What is M? eg 0.1M of CH3COOH?

Answer 20

It stands for molarity, meaning in every litre, there are 0.1 moles of a solute.
Eg, in 100cm3 of 0.1M CH3COOH, is 0.01 mol of CH3COOH.
1000cm 3 (1L) = 0.1mol
100cm3 = 0.01 mol
50cm3 = 0.005mol
25cm3 = 0.0025 mol

Question 21

How is the pH of blood controlled? Give the equation.

Answer 21

Via a buffer solution of hydrogen carbonate ions and carbonic acid.
1. CO2 (g) + H2O (l) —> H2CO3 (aq) (carbonic acid)
2. H2CO3 (aq) —-> H+ (aq) + HCO3- (aq)
CO2 (g) + H2O (l) ⇌ H+ (aq) + HCO3- (aq)

Question 22

Why is the ratio of hydrogen carbonate and carbonic acid important?

Answer 22

Because the ratio of H2CO3 and HCO3- control blood pH by acting as a buffer so that ka and therefore acid dissociating doesn’t change too much.

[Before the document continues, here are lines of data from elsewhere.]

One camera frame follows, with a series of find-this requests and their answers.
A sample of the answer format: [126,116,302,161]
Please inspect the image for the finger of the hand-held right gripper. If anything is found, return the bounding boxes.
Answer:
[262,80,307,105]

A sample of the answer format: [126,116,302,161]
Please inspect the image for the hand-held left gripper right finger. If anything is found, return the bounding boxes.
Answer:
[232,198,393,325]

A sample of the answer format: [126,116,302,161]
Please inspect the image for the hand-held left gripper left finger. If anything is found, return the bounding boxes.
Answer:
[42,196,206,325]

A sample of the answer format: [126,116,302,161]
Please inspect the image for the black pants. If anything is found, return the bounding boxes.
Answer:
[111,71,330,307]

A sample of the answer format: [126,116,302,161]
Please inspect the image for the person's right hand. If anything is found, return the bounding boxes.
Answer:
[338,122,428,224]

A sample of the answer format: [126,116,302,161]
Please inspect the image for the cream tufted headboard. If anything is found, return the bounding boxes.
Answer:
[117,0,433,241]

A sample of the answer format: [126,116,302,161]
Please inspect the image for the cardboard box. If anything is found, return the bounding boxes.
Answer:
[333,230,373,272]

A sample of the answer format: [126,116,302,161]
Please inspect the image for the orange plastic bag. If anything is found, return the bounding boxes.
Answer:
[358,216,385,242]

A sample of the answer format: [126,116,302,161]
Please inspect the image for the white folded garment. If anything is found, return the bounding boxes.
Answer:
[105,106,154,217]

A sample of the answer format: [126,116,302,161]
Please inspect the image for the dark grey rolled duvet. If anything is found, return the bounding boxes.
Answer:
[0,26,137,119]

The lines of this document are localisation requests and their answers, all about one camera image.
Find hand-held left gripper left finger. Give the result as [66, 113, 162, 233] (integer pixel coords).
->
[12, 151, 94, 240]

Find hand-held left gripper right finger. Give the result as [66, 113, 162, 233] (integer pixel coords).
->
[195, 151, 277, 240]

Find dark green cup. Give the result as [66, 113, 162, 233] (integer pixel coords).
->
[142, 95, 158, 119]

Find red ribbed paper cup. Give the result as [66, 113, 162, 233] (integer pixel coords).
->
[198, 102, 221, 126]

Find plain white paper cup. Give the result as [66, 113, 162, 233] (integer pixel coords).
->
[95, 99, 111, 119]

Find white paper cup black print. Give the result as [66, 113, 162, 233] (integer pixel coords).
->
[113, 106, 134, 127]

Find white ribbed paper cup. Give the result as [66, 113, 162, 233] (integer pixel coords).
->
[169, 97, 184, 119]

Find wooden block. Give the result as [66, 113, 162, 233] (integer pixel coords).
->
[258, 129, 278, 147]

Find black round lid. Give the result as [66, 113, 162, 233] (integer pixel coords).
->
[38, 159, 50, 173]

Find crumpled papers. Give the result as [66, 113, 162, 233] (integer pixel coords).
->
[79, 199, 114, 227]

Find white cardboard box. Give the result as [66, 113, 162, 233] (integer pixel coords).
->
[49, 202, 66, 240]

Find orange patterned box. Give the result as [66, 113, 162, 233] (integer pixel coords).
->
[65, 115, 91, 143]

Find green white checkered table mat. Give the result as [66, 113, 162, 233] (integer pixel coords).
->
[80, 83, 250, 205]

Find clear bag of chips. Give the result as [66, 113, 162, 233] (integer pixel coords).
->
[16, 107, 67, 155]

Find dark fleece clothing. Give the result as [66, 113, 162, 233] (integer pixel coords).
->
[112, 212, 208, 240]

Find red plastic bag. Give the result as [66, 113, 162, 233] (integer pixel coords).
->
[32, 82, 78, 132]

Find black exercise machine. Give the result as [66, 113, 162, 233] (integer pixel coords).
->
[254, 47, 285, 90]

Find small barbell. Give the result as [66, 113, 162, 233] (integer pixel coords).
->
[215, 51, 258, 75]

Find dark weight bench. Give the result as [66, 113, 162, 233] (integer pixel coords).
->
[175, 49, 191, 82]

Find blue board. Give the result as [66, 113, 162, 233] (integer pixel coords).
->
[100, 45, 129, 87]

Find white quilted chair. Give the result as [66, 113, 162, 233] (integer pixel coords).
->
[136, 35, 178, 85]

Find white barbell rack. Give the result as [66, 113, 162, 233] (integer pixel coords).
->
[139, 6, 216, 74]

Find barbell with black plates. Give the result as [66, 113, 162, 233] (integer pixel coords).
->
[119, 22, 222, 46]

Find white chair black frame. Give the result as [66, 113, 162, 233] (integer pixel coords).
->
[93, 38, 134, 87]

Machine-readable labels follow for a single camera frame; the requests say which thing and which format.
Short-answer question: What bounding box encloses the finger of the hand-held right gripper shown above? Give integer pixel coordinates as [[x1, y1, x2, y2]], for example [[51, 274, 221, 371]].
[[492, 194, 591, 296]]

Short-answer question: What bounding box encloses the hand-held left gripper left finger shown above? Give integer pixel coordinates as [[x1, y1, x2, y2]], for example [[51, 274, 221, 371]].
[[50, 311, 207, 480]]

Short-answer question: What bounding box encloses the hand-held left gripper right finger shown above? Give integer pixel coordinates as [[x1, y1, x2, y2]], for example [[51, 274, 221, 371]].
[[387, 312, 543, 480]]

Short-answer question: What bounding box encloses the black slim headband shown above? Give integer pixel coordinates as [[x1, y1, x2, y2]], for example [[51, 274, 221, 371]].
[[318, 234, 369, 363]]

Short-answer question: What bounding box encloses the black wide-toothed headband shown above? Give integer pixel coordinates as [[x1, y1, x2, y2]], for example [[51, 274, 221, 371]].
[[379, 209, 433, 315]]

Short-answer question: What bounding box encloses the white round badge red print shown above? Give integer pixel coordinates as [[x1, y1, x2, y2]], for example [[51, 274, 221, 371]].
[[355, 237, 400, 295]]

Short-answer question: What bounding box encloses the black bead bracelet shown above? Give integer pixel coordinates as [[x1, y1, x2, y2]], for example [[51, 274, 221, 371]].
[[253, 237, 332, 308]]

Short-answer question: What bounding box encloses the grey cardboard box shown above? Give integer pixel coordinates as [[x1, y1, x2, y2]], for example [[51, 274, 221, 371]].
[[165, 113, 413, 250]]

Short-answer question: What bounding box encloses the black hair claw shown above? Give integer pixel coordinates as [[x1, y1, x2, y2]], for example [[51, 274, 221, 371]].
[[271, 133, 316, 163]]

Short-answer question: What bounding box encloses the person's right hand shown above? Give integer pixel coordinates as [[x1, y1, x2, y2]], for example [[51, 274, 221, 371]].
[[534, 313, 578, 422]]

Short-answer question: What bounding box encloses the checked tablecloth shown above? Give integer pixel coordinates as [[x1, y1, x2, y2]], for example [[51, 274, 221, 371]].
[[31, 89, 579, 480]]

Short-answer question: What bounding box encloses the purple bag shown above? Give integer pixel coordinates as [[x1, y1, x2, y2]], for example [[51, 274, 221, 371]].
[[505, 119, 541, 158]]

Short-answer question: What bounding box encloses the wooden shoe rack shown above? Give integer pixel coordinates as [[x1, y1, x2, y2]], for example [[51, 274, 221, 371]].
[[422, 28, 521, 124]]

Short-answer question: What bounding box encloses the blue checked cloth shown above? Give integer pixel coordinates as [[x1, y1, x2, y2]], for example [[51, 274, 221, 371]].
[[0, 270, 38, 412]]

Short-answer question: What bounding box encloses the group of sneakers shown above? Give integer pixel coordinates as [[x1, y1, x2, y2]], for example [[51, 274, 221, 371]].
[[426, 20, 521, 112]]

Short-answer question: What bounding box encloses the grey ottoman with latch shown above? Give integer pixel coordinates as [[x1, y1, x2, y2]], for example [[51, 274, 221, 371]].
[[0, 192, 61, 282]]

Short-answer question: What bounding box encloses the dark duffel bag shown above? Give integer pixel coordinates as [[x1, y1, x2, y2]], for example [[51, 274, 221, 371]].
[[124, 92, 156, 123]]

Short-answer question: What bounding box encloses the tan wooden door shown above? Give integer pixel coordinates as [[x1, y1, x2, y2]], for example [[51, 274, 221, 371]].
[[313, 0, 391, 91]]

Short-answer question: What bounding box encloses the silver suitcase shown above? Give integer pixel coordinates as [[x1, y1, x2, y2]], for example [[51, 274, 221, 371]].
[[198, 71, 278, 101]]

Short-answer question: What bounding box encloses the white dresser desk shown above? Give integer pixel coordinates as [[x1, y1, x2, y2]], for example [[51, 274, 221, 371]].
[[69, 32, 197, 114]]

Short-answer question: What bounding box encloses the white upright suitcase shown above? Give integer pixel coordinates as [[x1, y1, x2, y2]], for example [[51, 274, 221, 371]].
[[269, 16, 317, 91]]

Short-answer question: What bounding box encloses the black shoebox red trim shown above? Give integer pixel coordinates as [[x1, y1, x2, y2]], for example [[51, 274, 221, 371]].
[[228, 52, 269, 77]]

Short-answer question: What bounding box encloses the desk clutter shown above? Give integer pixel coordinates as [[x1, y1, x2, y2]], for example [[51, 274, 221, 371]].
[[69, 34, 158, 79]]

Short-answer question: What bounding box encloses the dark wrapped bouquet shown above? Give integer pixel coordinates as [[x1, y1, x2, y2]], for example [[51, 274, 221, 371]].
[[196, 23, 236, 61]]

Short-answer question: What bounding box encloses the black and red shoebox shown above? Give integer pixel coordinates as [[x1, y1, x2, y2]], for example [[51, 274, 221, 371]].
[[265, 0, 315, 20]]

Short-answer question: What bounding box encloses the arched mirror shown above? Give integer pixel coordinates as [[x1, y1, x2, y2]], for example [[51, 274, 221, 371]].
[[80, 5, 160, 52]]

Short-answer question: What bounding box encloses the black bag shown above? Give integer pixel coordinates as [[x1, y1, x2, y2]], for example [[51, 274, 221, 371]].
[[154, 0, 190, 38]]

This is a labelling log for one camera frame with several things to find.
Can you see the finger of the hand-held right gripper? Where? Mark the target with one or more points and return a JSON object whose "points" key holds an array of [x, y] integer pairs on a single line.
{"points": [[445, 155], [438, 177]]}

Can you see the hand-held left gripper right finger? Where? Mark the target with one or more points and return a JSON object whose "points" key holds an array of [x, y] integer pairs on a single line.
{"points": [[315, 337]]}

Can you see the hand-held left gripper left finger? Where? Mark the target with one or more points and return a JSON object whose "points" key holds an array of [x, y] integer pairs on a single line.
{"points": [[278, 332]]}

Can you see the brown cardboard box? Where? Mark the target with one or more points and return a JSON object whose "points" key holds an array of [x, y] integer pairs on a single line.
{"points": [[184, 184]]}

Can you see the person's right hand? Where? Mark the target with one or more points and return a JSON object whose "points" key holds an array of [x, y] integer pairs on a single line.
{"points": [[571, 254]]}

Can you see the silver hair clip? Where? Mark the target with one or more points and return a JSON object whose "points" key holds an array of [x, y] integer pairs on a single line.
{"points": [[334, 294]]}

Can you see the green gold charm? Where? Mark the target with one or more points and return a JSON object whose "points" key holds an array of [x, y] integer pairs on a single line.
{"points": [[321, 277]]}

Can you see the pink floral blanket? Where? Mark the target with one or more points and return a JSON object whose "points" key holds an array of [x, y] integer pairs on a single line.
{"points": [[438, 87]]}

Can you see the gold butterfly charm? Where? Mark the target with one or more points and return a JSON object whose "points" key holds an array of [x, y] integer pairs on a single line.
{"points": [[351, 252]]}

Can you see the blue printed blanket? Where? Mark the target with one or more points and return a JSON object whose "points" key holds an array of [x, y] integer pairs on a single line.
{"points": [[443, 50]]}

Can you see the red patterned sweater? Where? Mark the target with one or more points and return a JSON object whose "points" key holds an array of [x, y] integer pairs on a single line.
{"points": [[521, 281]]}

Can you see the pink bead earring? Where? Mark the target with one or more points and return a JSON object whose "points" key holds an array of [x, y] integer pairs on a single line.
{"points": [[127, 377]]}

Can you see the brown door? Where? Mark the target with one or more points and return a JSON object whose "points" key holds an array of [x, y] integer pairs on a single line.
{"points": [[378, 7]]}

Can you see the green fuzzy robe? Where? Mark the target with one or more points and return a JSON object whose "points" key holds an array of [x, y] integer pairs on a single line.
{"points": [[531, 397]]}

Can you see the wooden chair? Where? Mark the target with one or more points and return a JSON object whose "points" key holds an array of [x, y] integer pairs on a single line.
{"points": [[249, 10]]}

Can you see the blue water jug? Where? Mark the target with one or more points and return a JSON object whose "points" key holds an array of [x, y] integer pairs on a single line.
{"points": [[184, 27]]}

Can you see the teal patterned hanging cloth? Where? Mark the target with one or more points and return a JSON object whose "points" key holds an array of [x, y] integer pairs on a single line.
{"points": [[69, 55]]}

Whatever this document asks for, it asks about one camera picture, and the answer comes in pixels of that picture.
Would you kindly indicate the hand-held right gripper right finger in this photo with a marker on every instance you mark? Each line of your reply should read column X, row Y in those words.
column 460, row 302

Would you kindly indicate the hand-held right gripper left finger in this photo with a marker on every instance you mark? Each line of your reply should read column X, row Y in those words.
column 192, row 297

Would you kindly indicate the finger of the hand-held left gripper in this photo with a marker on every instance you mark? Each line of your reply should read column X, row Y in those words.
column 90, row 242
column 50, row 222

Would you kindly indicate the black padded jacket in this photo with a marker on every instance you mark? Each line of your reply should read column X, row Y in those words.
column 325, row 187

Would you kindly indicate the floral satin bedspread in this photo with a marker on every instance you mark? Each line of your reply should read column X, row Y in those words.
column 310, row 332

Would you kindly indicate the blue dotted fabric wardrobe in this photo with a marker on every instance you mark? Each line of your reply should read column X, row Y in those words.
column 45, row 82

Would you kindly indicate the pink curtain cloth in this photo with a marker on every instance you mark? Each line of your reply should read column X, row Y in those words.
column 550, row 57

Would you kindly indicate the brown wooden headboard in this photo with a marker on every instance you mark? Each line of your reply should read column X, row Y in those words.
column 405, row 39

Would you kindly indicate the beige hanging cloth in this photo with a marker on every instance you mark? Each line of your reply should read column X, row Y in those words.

So the body systems aren’t affected by additions of acid or alkali to the blood.

Question 23

What is a neutralisation curve?

Answer 23

A graph that shows how pH changes in a tritration/ as base/acid is added to a base/acid.

Question 24

What is the equivalence point on a tritration curve?

Answer 24

The point at which just enough of the solution in the burette is added to completely neutralise the solution in the conical flask. AKA the midpoint of the curve.

Question 25

Why do weak weak titration curves have no end point/neutralisation point?

Answer 25

There is no sudden pH change at the end point. So, there is no suitable indicator. Neither the base or acid dissociate a high enough concentration of H+ and OH- to change the pH drastically.

Question 26

Why do specific indicators need to be used in specific tritrations?

Answer 26

Indicators are all in an equilibrium reaction which is dependent on a specific pH. The conjugate acid and base are 2 different colours. The colour change only occurs at specific concentrations of H+ which is represented by pH.

Question 27

When do indicators change colour?

Answer 27

At the equivalence/end point of a tritration.

Question 28

What pH is methyl orange used for and what is its colour change?

Answer 28

3.1-4.4. It changes from red to yellow

Question 29

What pH is phenolphathalein used in and what is its colour change?

Answer 29

8.8 - 10.0 It changes from colourless to pink.

Question 30

What is pKa and how can it be used?

Answer 30

pKa=-log Ka. It is another method of measuring the strength of an acid. The lower the value the stronger the acid

Question 31

How do you find Ka from pKa?

Answer 31

Ka= 10^-Pka

Question 32

What does a low ka vs Pka mean?

Answer 32

Low ka is a weak acid but a low Pka is a strong acid.